Последний аккорд этой колоритной биографии — театрализованное самосожжение Перегрина, хорошо передает дух эпохи. Падкая до чудес толпа верит абсолютно всему, и росказни, присочиненные в насмешку над легковерием самим Лукианом, совершив круг, возвращаются к нему уже в качестве непреложных истин.
«…Я рассказывал, — сообщает Лукиан, — а они ставили вопросы и старались обо всем точно узнать. Когда мне попадался человек толковый, я излагал рассказ о событии, как и тебе теперь (т. е. правдиво. — М. К.); передавая же людям простоватым и слушающим развеся уши, я присочинял кое-что от себя; я сообщил, что. когда загорелся костер и туда бросился Протей, сначала возникло сильное землетрясение, сопровождаемое подземным гулом, затем из середины пламени взвился коршун и, поднявшись в поднебесье, громким человеческим голосом произнес слова: „Покидаю юдоль, возношусь на Олимп!“ Слушатели мои изумлялись и в страхе молились Перегрину и спрашивали меня, на восток или на запад полетел коршун. Я отвечал им, что мне попадало на ум.
Вернувшись в собрание, я подошел к одному седому человеку, который вполне внушал к себе доверие своей почтенной бородой и осанкой. Он рассказывал все, что с Протеем приключилось, и добавил, что он после сожжения видел его в белом одеянии и только что оставил его радостно расхаживающим в „Семигласном портике“, в венке из священной маслины на голове. Затем ко всему сказанному он прибавил еще и коршуна, клятвенно уверяя, что он сам видел, как тот вылетел из костра, хотя я сам только несколько времени тому назад пустил летать эту птицу в насмешку над людьми глупыми и простодушными»[97].
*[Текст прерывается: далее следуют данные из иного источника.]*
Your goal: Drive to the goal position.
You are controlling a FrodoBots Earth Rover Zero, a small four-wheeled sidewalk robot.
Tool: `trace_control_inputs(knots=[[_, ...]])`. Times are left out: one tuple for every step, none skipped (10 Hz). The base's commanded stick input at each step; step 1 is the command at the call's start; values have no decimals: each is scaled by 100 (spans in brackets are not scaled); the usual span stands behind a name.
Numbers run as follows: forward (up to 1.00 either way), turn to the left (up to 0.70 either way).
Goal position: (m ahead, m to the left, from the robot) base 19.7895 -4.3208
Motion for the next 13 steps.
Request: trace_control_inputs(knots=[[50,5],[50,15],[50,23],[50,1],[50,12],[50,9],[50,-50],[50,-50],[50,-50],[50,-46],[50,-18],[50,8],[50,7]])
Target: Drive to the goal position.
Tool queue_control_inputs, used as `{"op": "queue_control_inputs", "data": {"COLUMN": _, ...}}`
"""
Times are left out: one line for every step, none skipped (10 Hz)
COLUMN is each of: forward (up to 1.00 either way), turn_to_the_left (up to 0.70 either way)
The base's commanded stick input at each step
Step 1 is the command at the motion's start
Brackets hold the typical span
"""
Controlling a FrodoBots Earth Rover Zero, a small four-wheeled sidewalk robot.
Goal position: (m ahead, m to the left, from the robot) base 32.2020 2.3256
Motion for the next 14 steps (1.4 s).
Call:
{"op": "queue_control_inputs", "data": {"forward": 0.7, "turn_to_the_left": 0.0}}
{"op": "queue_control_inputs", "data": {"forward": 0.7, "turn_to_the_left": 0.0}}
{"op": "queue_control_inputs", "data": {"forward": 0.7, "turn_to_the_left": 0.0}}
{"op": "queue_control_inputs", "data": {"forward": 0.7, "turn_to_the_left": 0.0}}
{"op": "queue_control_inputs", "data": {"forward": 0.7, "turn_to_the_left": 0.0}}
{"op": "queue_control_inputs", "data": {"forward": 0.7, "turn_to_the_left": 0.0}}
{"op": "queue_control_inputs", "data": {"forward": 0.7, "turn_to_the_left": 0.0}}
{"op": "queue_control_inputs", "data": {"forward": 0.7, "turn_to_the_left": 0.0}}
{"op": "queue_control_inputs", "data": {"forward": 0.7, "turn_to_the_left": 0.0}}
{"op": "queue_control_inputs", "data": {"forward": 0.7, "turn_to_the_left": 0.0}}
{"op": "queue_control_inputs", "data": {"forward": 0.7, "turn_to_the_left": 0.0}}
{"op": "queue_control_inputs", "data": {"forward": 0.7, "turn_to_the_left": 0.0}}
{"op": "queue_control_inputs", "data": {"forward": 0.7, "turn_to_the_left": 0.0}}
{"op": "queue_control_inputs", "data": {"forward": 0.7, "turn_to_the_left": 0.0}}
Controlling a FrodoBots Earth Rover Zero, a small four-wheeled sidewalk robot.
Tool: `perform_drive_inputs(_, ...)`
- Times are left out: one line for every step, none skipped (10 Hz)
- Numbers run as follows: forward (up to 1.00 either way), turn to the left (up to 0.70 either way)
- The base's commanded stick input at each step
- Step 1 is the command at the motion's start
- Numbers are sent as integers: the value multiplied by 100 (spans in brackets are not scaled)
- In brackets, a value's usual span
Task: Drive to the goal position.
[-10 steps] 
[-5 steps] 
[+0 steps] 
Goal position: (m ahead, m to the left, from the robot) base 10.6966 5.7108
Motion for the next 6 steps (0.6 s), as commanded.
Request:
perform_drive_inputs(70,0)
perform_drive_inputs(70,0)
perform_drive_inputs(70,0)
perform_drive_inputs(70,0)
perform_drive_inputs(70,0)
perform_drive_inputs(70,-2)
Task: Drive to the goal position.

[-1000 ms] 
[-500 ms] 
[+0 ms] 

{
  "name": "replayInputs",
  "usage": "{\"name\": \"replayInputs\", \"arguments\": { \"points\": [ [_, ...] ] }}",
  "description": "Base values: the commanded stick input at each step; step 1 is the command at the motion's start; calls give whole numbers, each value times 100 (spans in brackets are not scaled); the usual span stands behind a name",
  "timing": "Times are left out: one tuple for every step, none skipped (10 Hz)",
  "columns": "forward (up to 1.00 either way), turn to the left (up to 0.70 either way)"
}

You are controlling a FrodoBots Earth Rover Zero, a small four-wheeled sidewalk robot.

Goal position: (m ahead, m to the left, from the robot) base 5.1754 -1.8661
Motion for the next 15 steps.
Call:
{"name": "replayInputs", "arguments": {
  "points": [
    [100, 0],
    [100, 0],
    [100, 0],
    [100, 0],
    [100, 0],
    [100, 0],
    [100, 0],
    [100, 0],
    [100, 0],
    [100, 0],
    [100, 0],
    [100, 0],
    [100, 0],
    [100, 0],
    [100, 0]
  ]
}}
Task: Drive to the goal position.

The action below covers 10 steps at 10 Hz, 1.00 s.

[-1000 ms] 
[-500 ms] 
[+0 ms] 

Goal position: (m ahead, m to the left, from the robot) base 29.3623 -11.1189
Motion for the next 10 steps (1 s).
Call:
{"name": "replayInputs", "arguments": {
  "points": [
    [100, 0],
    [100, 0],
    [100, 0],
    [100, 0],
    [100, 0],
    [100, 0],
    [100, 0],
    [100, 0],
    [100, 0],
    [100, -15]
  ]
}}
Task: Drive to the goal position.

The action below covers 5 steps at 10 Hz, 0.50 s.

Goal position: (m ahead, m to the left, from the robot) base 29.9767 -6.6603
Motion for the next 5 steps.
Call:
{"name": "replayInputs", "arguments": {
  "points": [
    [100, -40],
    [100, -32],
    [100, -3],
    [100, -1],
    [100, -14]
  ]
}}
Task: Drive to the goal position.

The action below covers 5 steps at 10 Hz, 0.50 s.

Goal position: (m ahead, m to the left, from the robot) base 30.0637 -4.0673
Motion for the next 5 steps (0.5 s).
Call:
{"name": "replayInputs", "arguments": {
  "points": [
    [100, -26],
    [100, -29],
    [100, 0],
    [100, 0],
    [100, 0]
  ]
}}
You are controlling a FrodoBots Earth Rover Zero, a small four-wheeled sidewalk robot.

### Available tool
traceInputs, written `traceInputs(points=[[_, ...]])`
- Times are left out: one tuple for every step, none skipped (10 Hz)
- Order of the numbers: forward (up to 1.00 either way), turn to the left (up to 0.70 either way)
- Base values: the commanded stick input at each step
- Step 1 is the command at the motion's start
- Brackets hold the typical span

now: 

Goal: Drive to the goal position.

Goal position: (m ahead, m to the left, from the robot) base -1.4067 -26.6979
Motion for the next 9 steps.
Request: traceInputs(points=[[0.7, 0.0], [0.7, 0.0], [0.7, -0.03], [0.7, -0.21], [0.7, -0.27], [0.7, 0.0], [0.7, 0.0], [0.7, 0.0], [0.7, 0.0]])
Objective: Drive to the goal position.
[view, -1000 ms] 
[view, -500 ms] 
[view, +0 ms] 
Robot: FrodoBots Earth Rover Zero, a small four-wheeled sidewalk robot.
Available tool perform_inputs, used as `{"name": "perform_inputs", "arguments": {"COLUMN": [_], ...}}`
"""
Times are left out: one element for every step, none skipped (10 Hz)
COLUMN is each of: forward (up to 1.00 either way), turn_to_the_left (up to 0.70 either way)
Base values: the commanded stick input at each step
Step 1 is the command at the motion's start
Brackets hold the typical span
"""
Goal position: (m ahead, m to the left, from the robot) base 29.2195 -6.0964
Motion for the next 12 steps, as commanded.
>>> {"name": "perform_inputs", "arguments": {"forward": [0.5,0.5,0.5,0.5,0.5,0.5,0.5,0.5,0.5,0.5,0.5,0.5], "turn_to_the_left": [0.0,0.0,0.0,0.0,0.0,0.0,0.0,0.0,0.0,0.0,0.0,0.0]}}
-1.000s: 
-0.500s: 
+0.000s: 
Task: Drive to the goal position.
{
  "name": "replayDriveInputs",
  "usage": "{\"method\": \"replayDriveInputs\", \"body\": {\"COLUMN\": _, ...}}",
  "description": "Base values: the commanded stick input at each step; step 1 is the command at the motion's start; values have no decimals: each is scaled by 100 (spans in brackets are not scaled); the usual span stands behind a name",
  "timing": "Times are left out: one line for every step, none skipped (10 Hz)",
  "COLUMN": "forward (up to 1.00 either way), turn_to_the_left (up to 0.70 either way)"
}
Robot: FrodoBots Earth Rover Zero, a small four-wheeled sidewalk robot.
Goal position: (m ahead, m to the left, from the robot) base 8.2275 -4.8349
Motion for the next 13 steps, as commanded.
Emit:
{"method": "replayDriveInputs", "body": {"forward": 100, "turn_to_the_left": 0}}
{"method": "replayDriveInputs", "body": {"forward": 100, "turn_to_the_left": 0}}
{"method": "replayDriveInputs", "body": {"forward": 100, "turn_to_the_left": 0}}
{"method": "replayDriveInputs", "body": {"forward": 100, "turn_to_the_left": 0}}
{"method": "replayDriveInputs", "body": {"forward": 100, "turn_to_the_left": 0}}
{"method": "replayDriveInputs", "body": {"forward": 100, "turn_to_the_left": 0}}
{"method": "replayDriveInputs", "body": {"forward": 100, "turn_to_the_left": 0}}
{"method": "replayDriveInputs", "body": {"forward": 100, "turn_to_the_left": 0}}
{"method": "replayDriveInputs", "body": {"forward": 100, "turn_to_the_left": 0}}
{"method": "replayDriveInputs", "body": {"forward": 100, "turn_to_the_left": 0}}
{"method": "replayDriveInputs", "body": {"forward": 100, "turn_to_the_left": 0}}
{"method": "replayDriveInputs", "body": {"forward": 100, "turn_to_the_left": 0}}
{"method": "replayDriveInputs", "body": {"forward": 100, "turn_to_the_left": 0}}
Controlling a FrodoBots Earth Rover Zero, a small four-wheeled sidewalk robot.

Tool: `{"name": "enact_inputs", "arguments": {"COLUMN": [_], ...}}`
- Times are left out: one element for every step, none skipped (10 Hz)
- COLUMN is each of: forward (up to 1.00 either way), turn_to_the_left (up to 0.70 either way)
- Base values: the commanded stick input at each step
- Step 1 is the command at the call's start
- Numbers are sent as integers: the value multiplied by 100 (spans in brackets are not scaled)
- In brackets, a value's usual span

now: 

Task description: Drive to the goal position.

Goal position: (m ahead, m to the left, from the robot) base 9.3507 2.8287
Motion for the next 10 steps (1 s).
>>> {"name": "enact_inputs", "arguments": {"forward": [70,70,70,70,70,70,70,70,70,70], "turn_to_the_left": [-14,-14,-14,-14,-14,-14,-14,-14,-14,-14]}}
В картине, нарисованной Лукианом, хорошо чувствуется обстановка, в которой возникали евангельские сказания о смерти и воскресении Иисуса Христа и о сопровождавших их чудесах и знамениях. «Это было время, — писал Энгельс, — когда даже в Риме и Греции, а еще гораздо более в Малой Азии, Сирии и Египте абсолютно некритическая смесь грубейших суеверий самых различных народов безоговорочно принималась на веру и дополнялась благочестивым обманом и прямым шарлатанством; время, когда первостепенную роль играли чудеса, экстазы, видения, заклинания духов, прорицания будущего, алхимия, каббала и прочая мистическая колдовская чепуха. Такова была атмосфера, в которой возникло первоначальное христианство»[98].